There was no other place than Oregon wanted to go to where Herbert’s grandfather Rich Schwab had played.
As children, he and his brothers discovered the ducks from section 12 of Autzen Stadium, rows 32 and 33 – the location of Schwab’s four season tickets.
But when he arrived on campus as a duck, Herbert was buried on the depth map. Wanting to play his senior baseball season with Sheldon, he was not an early participant.
But he was hardly prepared for the opportunity. Despite his limited time around the football program, Herbert’s knowledge of the playbook was so thorough that he was able to take over the starter midway through his freshman season.
This is a student athlete who, while graduating, was a three-time Academic All-America first teamer and received A’s in every class except one. Without football, Herbert would likely go to medical school.
He is a recognized perfectionist, Oregon coach Mario Cristobal called Herbert “a detailed machine.” His handwriting is said to be remarkably accurate. Cristobal joked that Herbert’s notes appear to be “with the laser.”
But in his first shot as a college quarterback, he and the Ducks were woefully short of perfection, going 4-8 and hearing angered at their home stadium.
“It wasn’t Oregon football that I was used to,” said Herbert, before noticing that he went through three head trainers and three fouls with the Ducks. “We continued to fight and faced adversity.”
In his senior season, Oregon went 12-2 to win the Pac-12 and the Rose Bowl, a championship secured when Herbert overcame such a passing day rushing for three touchdowns and earning MVP awards.
During his time in Oregon, he even managed to answer doubts about his leadership qualities, doubts that re-emerged during the pre-design process and persisted as a discussion point.
This despite the fact that Herbert won the William V. Campbell Trophy in December – which recognizes academic success, football achievements and exemplary leadership -.
Willie Taggart, Herbert’s second Oregon coach, was one of those who publicly urged him to become a more obvious, more vocal leader. One of his best friends among the ducks, center Jake Hanson, once called Herbert “the shyest guy I’ve ever met.”
As for the Chargers, general manager Tom Telesco did not express concern about Herbert’s leadership, but praised the determination he routinely showed in leading Oregon 4-8 and angered the Autzen.
“Whatever your personality, you can lead,” said Telesco. “We saw him lead. I saw him lead the field with my own eyes. Our scouts saw him lead.”
So, when will Herbert have a chance to lead the Chargers? Veteran Tyrod Taylor is the expected Week 1 starter for 2020, and Herbert is expected to be groomed as his eventual replacement and possible long-term quarterback.
In the meantime, this somewhat old-fashioned sounding story may continue. Due to the COVID-19 restrictions, all five Herbert’s Justins selection shared together at the family’s home in Eugene.
There was no trip to Las Vegas, no loud NFL-sponsored design party just off the Strip. There was only one quarterback with his parents and two brothers watching his dream unfold in the most vibrant colors possible.
When Herbert’s phone buzzed on Thursday, he looked down to notice Telesco’s name.

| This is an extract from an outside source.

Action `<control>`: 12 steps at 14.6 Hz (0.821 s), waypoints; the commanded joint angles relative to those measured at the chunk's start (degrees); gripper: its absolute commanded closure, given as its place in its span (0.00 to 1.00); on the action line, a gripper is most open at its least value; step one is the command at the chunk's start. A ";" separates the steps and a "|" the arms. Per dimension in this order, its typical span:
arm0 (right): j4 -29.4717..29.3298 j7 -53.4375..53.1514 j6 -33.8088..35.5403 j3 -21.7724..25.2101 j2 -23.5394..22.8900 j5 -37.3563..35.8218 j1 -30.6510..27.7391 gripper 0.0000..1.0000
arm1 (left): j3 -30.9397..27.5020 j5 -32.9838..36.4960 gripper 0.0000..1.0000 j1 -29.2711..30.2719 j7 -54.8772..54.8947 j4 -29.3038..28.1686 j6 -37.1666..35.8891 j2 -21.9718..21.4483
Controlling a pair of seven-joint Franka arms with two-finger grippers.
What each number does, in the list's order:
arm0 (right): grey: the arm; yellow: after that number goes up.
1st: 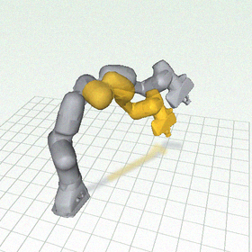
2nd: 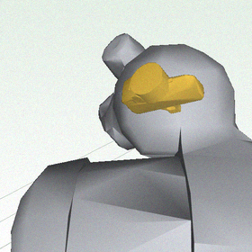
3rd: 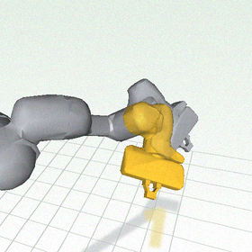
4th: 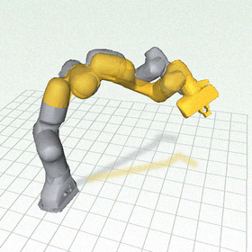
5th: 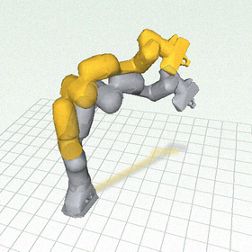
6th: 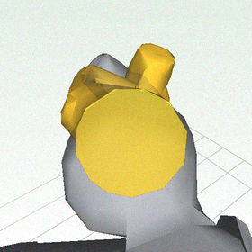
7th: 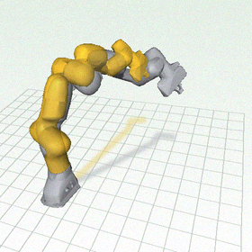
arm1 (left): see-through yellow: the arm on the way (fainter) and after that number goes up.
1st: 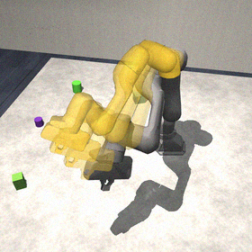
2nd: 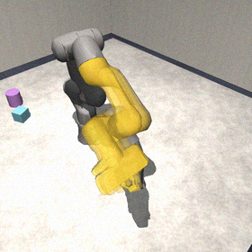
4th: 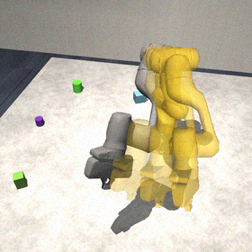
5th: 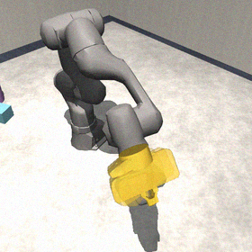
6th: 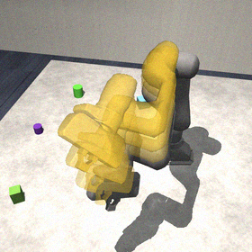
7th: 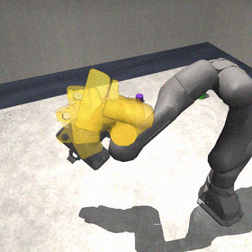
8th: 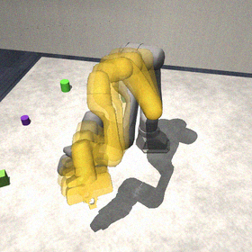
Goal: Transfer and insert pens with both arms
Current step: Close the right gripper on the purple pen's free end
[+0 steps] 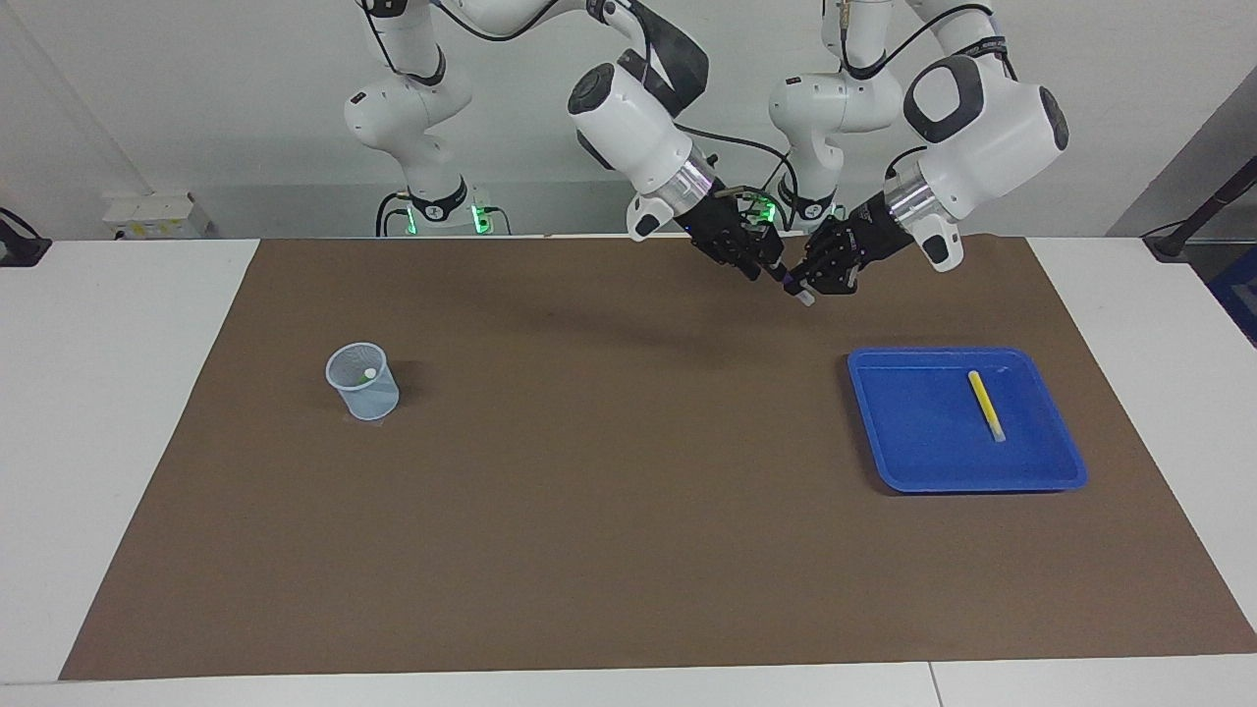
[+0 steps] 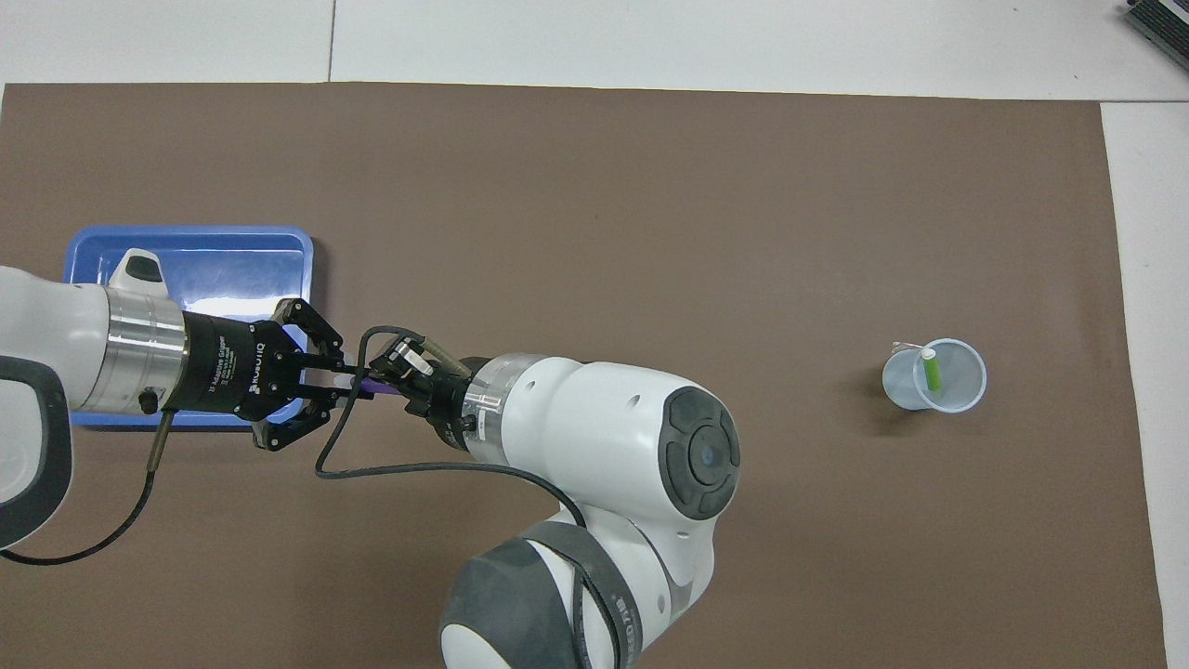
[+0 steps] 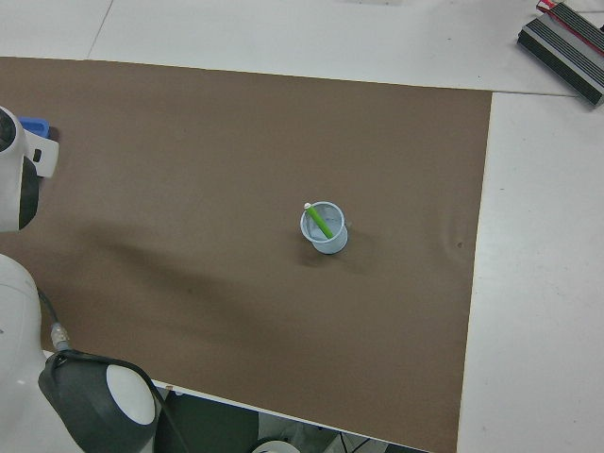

A brother, Mitchell, grabbed his arm when his father noticed the caller ID.
“You’re getting married again and have three boys … wow, this could be there,” said Mark. “Winning a Rose Bowl is great. Pac-12 championships and state champions are great. But this is different.
“This is an incredible situation and it is not lost to us or to him. I am so excited for him because of this opportunity. Hope and opportunity, if you have it, you will be fine.”
Staff writer Andrew Greif contributed to this report.